OnTimerDlg ---- Thread timeout, restarts

Started by Jimbocous, May 03, 2019, 08:27:23 AM

Previous topic - Next topic

0 Members and 1 Guest are viewing this topic.

Jimbocous

Low priority issue to me, definitely. More a matter of curiosity.
I see this 2-3 times per day. Seems to happen when there's a fair amount of traffic caused by activity from project servers (e.g. downloading a slug of new tasks, change of work venue, etc).

03 May 2019 - 01:40:54 OnTimerDlg ---- Thread timeout, will restart.
03 May 2019 - 01:40:54 BoincTasks is closing down all threads, this may take a couple of minutes.
03 May 2019 - 01:40:58 BoincTasks has closed down all threads

Occasionally, one of the computers on the network apparently fails to respond:

03 May 2019 - 01:40:58 ERROR: Not closed down properly ---- [machine name]  Suspended

No real problems result from this, other than the crash itself, and everything restarts in a minute or two.

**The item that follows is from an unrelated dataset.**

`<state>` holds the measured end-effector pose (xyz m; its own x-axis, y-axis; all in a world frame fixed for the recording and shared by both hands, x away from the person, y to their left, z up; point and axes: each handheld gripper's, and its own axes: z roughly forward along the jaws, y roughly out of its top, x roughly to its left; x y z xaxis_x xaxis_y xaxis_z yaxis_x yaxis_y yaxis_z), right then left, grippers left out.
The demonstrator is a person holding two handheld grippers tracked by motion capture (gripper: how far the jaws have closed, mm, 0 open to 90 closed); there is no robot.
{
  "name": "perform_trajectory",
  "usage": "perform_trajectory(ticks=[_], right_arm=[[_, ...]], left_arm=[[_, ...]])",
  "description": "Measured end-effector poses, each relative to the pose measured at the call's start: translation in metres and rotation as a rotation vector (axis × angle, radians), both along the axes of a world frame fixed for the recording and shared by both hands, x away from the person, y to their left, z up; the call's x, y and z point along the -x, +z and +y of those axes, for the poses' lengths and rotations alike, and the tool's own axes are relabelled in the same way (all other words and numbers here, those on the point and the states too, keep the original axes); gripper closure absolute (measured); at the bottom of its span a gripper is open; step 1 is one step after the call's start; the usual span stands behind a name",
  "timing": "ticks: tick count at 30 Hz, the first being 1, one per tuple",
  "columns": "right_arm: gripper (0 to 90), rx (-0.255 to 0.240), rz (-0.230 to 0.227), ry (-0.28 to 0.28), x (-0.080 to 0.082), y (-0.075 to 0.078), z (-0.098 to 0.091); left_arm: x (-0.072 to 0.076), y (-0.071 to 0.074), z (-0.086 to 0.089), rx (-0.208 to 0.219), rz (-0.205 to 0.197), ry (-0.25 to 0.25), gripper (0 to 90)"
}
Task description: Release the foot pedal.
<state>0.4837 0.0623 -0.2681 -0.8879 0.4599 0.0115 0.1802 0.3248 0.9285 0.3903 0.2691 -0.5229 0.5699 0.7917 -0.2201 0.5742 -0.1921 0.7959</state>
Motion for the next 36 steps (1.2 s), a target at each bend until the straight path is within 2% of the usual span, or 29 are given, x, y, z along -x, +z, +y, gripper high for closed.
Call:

Just wondering what the cause is, and if there's something I can do to minimize occurrences.
At present, given the configuration detailed below, BT is tracking 2000 tasks on SETI, and sometimes added tasks if other projects are active.

Current configuration is as follows:
1 - general use PC
     Xeon 3ghz hexacore
     running BT 1.78 on Win10, BOINC 7.12.1, monitoring dedicated crunchers
     Avg. CPU utilization < 90%,
     plenty of memory and SSD disk space
     3 NVidia GPUs
     LAN stats:
         DL Rate:  5.3 MB/s avg, 8.9 MB/s max
         UL Rate:  112 KB.s avg, 6.0 MB/s max
4 - dedicated SETI crunchers
     2 - Xeon 3ghz hexacore,         Win10, 1 - BOINC 7.12.1, 1 - BOINC 7.14.2, 3 NVidia GPUs ea.
     1 - dual Xeon 3ghz hexacore, Win10, BOINC 7.12.1, 3 NVidia GPUs
     1 - Xeon 3 ghz Core2Quad,     Win7,   BOINC 7.12.1, 4 NVidia GPUs
     Avg. CPU utilization > 90%
     plenty of memory and SSD disk space, LAN stats insignificant
Network - all 1gb wired connects via 2 gigabit switches
    No indication of network blockage or other LAN issues.

While utilization is high, none exhibit slow mouse, kybd or other response or other issues when used at at console.
Just wondering if there's anything I can do to tune this, or if it's just a hard-coded timer a machine intermittently fails to meet due to loading, or  ???

Would be interested in any thoughts?
Many thanks!

fred

Quote from: Jimbocous on May 03, 2019, 08:27:23 AM
Low priority issue to me, definitely. More a matter of curiosity.
I see this 2-3 times per day. Seems to happen when there's a fair amount of traffic caused by activity from project servers (e.g. downloading a slug of new tasks, change of work venue, etc).

Would be interested in any thoughts?
Many thanks!
BoincTasks checks if a thread that handles the machine doesn't respond within a certain time.
If that happens BT restarts all threads.
That does indicate that something goes wrong, my guess BT doesn't get enough resources to handle things in time.

The number of tasks isn't very high, BT should be able to handle much more.

In itself this isn't a crash, just a safety timer that kicks in.

Go to BoincTasks Settings -> Expert and check Enable Thread runtime
That shows how busy a thread is.
Restart BoincTasks and after a while check the graph in the same dialog.

Check if there are any recent crashes: https://efmer.com/boinctasks-crashes/

Jimbocous

Thanks for the info. I'll do as you suggest and post updates, if any. Appreciate it!